Embedding Explainable AI in NHS Clinical Safety: The Explainability-Enabled Clinical Safety Framework (ECSF)
Robert Gigiu
TL;DR
This paper tackles the challenge of embedding explainability within NHS clinical safety for AI by introducing the Explainability-Enabled Clinical Safety Framework (ECSF), which weaves XAI outputs into the DCB0129/0160 lifecycle without altering compliance pathways. It maps global and local explanations from traditional models and LLMs to safety artefacts (Hazard Log, Clinical Safety Case, Post-Market Surveillance), establishing five explainability checkpoints that support hazard identification, validation, clinical evaluation, risk control, and longitudinal monitoring.
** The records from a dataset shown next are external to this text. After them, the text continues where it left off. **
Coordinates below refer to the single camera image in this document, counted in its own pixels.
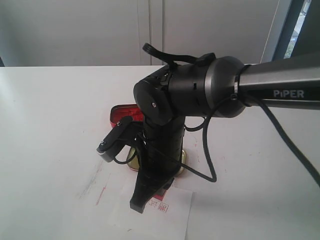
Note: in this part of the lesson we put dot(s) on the red stamp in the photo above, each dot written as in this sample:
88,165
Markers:
160,194

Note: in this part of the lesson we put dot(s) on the white paper sheet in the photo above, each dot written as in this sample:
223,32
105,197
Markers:
165,220

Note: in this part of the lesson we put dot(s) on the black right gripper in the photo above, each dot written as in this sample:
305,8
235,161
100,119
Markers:
160,161

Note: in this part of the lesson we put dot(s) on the gold tin lid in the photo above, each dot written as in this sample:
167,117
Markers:
134,163

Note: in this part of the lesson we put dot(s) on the white cabinet doors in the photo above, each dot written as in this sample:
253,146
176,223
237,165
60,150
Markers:
35,33

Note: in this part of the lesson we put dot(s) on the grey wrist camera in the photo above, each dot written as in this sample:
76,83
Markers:
116,139

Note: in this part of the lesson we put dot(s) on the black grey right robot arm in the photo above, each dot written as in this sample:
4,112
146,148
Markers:
213,87

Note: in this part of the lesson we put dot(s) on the red ink pad tin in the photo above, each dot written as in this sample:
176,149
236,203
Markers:
117,112

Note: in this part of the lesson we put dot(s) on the dark window frame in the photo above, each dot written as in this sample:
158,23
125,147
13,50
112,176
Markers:
300,33

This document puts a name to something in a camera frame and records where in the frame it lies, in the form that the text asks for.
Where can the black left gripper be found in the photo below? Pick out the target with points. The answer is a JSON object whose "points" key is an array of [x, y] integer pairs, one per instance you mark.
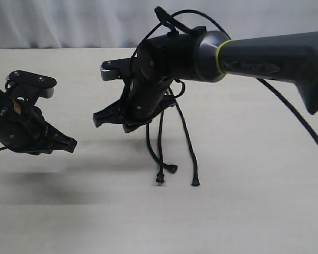
{"points": [[23, 129]]}

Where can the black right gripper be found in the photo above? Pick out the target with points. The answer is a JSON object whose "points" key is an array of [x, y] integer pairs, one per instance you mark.
{"points": [[160, 60]]}

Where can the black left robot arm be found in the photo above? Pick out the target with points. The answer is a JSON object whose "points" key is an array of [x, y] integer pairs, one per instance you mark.
{"points": [[23, 128]]}

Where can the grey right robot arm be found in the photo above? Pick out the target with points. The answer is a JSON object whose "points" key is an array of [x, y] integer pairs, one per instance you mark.
{"points": [[205, 56]]}

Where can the white backdrop curtain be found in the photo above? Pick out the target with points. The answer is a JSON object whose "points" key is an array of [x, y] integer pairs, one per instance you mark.
{"points": [[111, 24]]}

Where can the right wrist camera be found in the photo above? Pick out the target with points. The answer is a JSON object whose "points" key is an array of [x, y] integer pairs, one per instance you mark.
{"points": [[115, 69]]}

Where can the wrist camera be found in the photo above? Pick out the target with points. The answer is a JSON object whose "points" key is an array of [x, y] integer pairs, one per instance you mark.
{"points": [[29, 85], [115, 69]]}

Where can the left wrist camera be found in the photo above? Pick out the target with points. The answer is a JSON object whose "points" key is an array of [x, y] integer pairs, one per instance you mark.
{"points": [[29, 85]]}

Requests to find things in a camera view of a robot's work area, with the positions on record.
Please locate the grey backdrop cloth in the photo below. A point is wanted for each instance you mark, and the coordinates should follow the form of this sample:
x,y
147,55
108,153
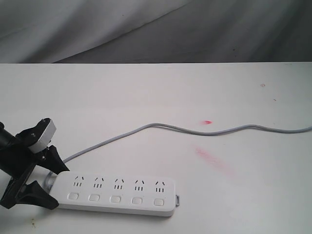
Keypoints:
x,y
155,31

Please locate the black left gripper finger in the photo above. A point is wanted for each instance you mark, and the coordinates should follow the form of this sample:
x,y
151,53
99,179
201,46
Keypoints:
x,y
50,160
27,194

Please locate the white five-outlet power strip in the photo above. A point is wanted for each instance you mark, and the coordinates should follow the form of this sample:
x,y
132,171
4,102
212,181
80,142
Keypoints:
x,y
123,194

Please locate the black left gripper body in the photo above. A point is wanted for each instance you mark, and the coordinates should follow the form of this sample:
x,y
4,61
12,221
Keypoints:
x,y
16,159

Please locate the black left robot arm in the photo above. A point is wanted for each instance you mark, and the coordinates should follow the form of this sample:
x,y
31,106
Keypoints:
x,y
19,155

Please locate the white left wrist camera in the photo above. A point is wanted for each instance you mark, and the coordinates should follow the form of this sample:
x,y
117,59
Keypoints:
x,y
42,134
The ECSF aligns with Good Machine Learning Practice, the EU AI Act, and NHS assurance frameworks, enabling traceability, accountability, and ongoing governance across the AI lifecycle. Through an illustrative sepsis-warning scenario and discussion of limitations and implementation pathways, the paper demonstrates how explainability evidence can become a regulated safety function, guiding practical adoption and future regulation.
Abstract
Artificial intelligence (AI) is increasingly embedded in NHS workflows, but its probabilistic and adaptive behaviour conflicts with the deterministic assumptions underpinning existing clinical-safety standards. DCB0129 and DCB0160 provide strong governance for conventional software yet do not define how AI-specific transparency, interpretability, or model drift should be evidenced within Safety Cases, Hazard Logs, or post-market monitoring. This paper proposes an Explainability-Enabled Clinical Safety Framework (ECSF) that integrates explainability into the DCB0129/0160 lifecycle, enabling Clinical Safety Officers to use interpretability outputs as structured safety evidence without altering compliance pathways. A cross-regulatory synthesis mapped DCB clauses to principles from Good Machine Learning Practice, the NHS AI Assurance and T.E.S.T. frameworks, and the EU AI Act. The resulting matrix links regulatory clauses, principles, ECSF checkpoints, and suitable explainability outputs. ECSF introduces five checkpoints: global transparency for hazard identification, case-level interpretability for verification, clinician usability for evaluation, traceable decision pathways for risk control, and longitudinal interpretability monitoring for post-market surveillance. Techniques such as SHAP, LIME, Integrated Gradients, saliency mapping, and attention visualisation are mapped to corresponding DCB artefacts. ECSF reframes explainability as a core element of clinical-safety assurance, bridging deterministic risk governance with the probabilistic behaviour of AI and supporting alignment with GMLP, the EU AI Act, and NHS AI Assurance principles.